One model that will obviously benefit from this subsidised fuel
concession is the next-generation Toyota Corolla due next year. It is
immensely popular among cabbies. On a smaller scale are the new
Mitsubishi Lancer due 2007 and the likes of it.
The only model so far to come with a factory-issue CNG set-up is the
Mercedes-Benz E200 NGT. The next vehicle with a bi-fuel powertrain will
be the Chevrolet Colorado.
Although the Thai Chevrolet office refused to comment on the country's
first pick-up running on diesel-CNG power, the US Energy Initiative
confirmed that GM Thailand had been selected for the project.

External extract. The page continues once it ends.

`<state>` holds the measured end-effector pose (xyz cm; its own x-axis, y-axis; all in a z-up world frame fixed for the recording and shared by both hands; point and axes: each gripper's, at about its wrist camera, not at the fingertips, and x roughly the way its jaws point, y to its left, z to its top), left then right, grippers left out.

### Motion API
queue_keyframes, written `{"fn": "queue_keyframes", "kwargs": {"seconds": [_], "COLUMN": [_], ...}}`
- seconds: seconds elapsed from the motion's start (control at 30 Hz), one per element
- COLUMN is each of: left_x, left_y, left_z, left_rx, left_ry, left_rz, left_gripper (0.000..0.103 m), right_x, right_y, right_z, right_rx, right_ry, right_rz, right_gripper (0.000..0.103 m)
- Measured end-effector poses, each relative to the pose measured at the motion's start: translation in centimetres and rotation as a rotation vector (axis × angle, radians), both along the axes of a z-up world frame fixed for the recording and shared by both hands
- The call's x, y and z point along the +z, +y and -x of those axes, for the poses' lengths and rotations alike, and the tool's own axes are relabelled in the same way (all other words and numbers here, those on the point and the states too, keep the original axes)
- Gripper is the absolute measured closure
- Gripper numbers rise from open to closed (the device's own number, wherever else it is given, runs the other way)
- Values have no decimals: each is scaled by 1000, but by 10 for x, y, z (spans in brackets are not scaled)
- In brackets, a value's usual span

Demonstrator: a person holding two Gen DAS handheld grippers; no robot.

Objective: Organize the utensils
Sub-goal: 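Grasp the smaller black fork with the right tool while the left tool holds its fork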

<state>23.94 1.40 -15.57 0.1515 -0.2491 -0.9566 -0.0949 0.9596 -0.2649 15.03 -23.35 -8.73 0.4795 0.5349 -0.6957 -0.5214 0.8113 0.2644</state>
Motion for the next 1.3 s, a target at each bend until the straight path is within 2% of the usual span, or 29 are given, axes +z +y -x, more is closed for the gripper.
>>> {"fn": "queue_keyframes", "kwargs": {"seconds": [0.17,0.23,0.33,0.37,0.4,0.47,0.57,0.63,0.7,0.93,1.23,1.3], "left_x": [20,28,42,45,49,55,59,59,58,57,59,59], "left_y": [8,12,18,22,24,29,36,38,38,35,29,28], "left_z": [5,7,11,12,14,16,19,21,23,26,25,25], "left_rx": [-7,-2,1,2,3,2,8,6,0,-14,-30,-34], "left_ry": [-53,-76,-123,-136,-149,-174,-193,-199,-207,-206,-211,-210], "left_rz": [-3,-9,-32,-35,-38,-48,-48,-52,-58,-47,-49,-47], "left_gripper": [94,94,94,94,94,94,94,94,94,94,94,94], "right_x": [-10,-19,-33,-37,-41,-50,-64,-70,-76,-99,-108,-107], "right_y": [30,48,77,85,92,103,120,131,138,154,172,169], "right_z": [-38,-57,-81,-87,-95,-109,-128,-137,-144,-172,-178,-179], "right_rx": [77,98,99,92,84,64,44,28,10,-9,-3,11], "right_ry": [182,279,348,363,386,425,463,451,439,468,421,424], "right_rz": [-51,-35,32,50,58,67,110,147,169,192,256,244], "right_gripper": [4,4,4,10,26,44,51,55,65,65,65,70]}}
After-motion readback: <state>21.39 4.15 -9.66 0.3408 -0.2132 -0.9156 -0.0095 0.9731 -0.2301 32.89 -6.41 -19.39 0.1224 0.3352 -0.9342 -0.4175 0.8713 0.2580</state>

That shouldn't come as a surprise as GM has always been eager to make
cars in Thailand that can run on CNG. It once envisaged a CNG-powered
Optra Estate for a government-initiated taxi project, and there is no
reason why the plan couldn't be revived again.
''While policies do change quickly which is typical of this government,
many car companies have proved equally quick in adapting to changes in
energy policy,'' added the state official.